もちろんAPUも就活支援を一所懸命やっています。しかし、それと同じエネルギーを投入してベンチャー起業家、社会起業家をつくるために、起業部をつくりました。むしろ将来の日本を救うのはそういう新しいチャレンジをする若者たちです。これが起業部をつくった根本的な動機です。

──APUは半分が外国人留学生。起業支援の対象は日本人だけではないですね。

もちろん外国人留学生の起業も支援しています。起業家を育むキーワードは全世界共通。ダイバーシティー(多様性)と高学歴の2つです。要するに、大学こそが新しい産業を生み出す場所にならなければいけない。シリコンバレーはその典型。APUは日本で最も多様性のある大学なので、全国の大学の先頭に立って頑張らなければならないと考えています。
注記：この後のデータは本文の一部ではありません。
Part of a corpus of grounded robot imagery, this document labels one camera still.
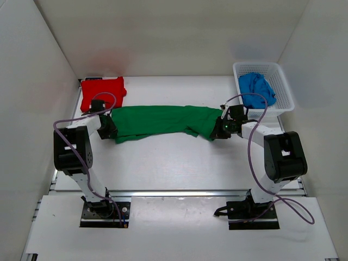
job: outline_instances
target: crumpled blue fabric
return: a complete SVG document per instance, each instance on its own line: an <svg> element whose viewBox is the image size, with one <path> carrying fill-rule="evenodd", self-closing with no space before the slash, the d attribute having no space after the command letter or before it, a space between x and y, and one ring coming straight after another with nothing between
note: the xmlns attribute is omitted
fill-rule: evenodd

──起業は必ずしも学歴とは関係ない、という視点もあります。

学歴とは無関係に成功している人も多々いますが、グローバルに見たら、GAFAやユニコーンの経営層はほとんどダブルドクター、ダブルマスターです。日本にユニコーンが育たない理由を真剣に考えるべきです。起業家が育たないから、結果として年間2000時間も働いてGDPが1%しか成長しないという、日本社会全体の停滞を招いているのです。